Tuesday 3 June 2014

Israelis celebrate apartheid Jerusalem

Young Israelis march into Damascus Gate waving Israeli flags and chanting
nationalist slogans on Jerusalem Day. (MaanImages/Charlie Hoyle)
By Charlie Hoyle


BETHLEHEM (Ma'an) -- As thousands of Israelis march through East Jerusalem on Wednesday to celebrate its capture in 1967, the Palestinian community continues its struggle to survive in a city marked by systematic political, economic, and social divides.

Every year, thousands of right-wing Israelis march through East Jerusalem neighbourhoods and the Old City in a national holiday described by Israel's Ministry of Tourism as marking the "liberation" and "reunification" of the city.

But for Palestinians, who make up 40 percent of the population, the day is a reminder of their historic dispossession and compounds their ongoing marginalization from a city which was once the political, economic, and cultural centre of Palestinian life.

Over 75 percent of Palestinians, and 82 percent of children, live below the poverty line in East Jerusalem, according to the Association for Civil Rights in Israel.

There are huge discrepancies between East and West Jerusalem in terms of education, health, water access, and planning, while Israel has also revoked the residency of 14,309 Palestinians since occupying the city in 1967, with 106 in 2013 alone.

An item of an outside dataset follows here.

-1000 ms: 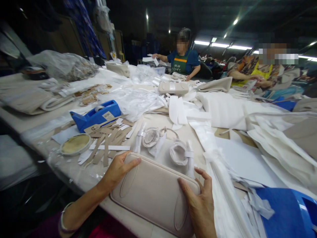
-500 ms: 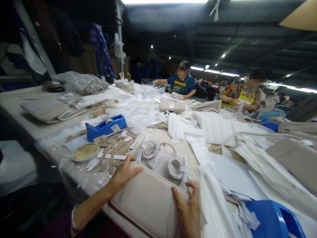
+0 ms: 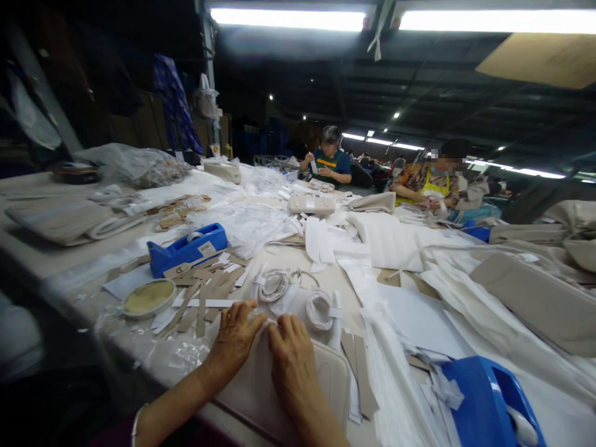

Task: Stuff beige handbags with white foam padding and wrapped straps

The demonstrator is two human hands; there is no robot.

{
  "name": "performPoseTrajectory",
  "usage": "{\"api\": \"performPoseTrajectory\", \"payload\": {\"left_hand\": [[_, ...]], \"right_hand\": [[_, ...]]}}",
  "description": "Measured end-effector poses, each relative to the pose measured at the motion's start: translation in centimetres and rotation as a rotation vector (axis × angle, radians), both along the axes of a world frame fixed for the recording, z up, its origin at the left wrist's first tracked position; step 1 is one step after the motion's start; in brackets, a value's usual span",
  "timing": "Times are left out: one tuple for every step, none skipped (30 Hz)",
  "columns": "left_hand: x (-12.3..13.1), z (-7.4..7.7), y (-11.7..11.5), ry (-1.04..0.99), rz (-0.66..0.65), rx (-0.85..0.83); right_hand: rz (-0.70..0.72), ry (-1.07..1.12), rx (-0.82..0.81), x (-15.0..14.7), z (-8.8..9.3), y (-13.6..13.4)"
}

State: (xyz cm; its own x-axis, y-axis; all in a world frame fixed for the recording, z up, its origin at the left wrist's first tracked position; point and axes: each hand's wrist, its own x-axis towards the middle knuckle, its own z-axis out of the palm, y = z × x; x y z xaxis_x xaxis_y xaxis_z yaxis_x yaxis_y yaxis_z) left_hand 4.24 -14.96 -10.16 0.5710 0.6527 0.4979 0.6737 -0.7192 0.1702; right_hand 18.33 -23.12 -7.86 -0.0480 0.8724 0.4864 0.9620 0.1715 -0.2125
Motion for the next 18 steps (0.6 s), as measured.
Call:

Palestinians in Jerusalem are granted "permanent resident" status, similar to foreign, non-Jewish citizens who choose to live in Israel, and are not Israeli citizens.

Despite forming nearly half of the city's population, Palestinians receive only 10 percent of Jerusalem's municipal budget.

"It's increasingly obvious that Israel is doing anything it can within its own legal structures to push young Palestinian families and couples out of town," Micha Kurz from Grassroots Jerusalem, an NGO in East Jerusalem, told Ma'an.

"Not only are living conditions very poor, but healthcare is inaccessible. People can't find jobs, and no new Palestinian neighbourhoods have been built (since 1967) while Israel has been building 'settlements' on Palestinian land."

Only 14 percent of East Jerusalem is zoned for Palestinian residential construction, ACRI says, while one-third of Palestinian land has been confiscated since 1967 to build illegal Jewish-only settlements.

The construction of the separation wall has also cut off East Jerusalem from the West Bank and forced nearly 100,000 Palestinians in areas such as Ras Khamis, Ras Shahada, and the Shuafat refugee camp to live in "abject neglect" on the outskirts of the city.

Between 60,000-80,000 Palestinians in those neighbourhoods have been cut off from a regular water supply for over three months.

Jerusalem Day is a celebration of the Zionist narrative, Kurz says, and is designed in such a way that Israelis ignore the fact that Palestinians have no right to vote nationally, have few economic prospects, and enjoy none of the public services afforded to Jewish residents.

"Thousands of Israelis will be marching through Palestinian neighbourhoods shouting: 'It's time you leave this town.' This is what the celebration is about; it's systematic.

"Within the next 10 or 20 years Palestinians will be cleansed out of Jerusalem, politically and economically, but also culturally and religiously. Give it another generation or two."